=== Data segment ===
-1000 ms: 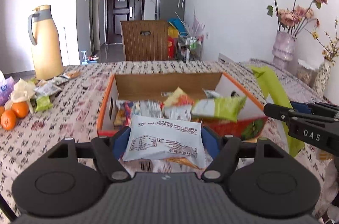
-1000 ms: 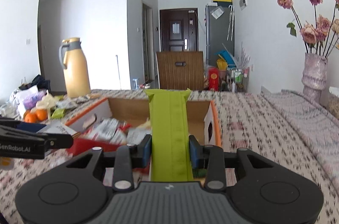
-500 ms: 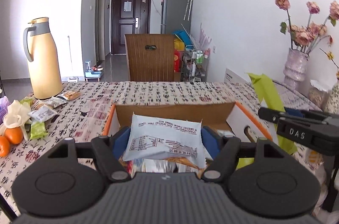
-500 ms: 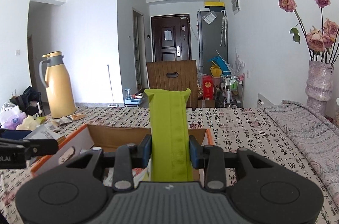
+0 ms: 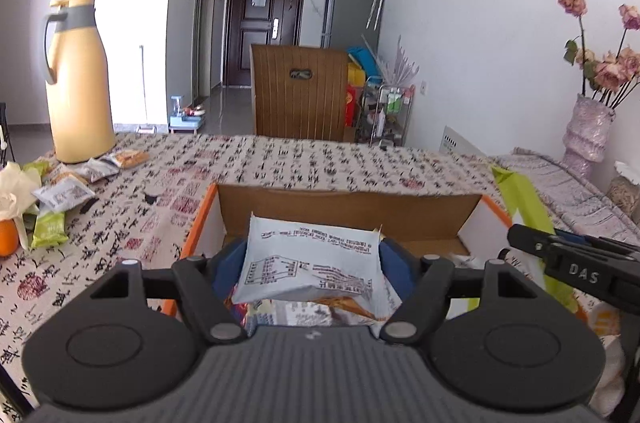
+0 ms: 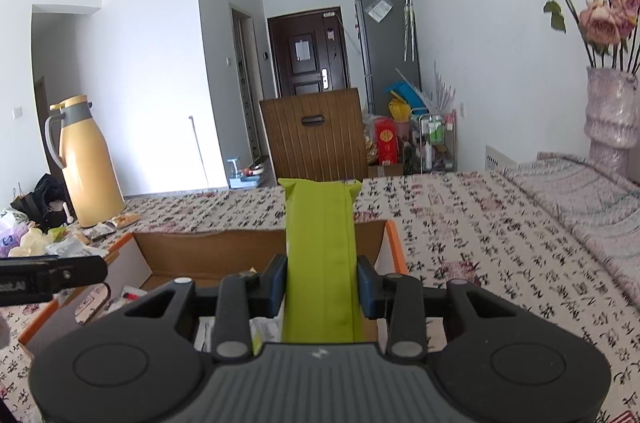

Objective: Organize snacks
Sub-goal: 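Drop both packets into the box and open both grippers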

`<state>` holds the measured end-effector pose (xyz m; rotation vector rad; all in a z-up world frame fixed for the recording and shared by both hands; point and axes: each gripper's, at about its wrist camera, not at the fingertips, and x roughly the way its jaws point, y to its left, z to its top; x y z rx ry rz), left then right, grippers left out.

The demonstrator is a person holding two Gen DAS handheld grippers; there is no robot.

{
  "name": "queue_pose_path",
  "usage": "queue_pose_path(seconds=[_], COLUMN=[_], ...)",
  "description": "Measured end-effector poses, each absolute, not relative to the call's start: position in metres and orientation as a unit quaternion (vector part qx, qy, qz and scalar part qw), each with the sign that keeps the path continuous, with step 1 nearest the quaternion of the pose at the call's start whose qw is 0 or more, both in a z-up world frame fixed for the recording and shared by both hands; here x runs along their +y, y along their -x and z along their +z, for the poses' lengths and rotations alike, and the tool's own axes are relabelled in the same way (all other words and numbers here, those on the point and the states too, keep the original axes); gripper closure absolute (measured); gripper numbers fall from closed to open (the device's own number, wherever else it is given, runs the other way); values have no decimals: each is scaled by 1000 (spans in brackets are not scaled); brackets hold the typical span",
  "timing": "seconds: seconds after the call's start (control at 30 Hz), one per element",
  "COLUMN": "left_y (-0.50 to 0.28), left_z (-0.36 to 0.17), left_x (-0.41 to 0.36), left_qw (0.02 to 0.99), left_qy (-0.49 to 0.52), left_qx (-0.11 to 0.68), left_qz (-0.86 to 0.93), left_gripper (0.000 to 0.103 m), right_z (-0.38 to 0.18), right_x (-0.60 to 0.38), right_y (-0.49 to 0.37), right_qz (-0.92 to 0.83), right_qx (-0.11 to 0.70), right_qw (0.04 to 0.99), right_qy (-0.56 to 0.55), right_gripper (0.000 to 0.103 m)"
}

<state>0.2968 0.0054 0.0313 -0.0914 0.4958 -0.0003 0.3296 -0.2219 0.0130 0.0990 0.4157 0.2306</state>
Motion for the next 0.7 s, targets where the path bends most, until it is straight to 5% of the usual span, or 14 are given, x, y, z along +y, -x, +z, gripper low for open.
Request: queue_pose_path(seconds=[0.2, 0.33, 0.47, 0.6, 0.7], left_y=[-297, -293, -289, -289, -289], left_z=[24, 25, 27, 28, 28], left_x=[7, 6, 6, 6, 7], left_qw=[968, 970, 972, 971, 971], left_qy=[41, 41, 41, 45, 47], left_qx=[249, 238, 230, 233, 234], left_qz=[3, 8, 17, 24, 26], left_gripper=[27, 15, 0, 0, 0], right_z=[3, 3, 7, 8, 9], right_x=[-218, -219, -223, -223, -221], right_y=[-333, -330, -326, -323, -321], right_qz=[118, 118, 115, 115, 114], right_qx=[224, 218, 206, 204, 201], right_qw=[967, 968, 970, 971, 971], right_qy=[-40, -45, -54, -57, -54], right_gripper=[67, 64, 34, 9, 0])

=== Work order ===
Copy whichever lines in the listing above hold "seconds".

=== Answer space ===
  "usage": "queue_pose_path(seconds=[_], COLUMN=[_], ...)",
  "timing": "seconds: seconds after the call's start (control at 30 Hz), one per element",
Request: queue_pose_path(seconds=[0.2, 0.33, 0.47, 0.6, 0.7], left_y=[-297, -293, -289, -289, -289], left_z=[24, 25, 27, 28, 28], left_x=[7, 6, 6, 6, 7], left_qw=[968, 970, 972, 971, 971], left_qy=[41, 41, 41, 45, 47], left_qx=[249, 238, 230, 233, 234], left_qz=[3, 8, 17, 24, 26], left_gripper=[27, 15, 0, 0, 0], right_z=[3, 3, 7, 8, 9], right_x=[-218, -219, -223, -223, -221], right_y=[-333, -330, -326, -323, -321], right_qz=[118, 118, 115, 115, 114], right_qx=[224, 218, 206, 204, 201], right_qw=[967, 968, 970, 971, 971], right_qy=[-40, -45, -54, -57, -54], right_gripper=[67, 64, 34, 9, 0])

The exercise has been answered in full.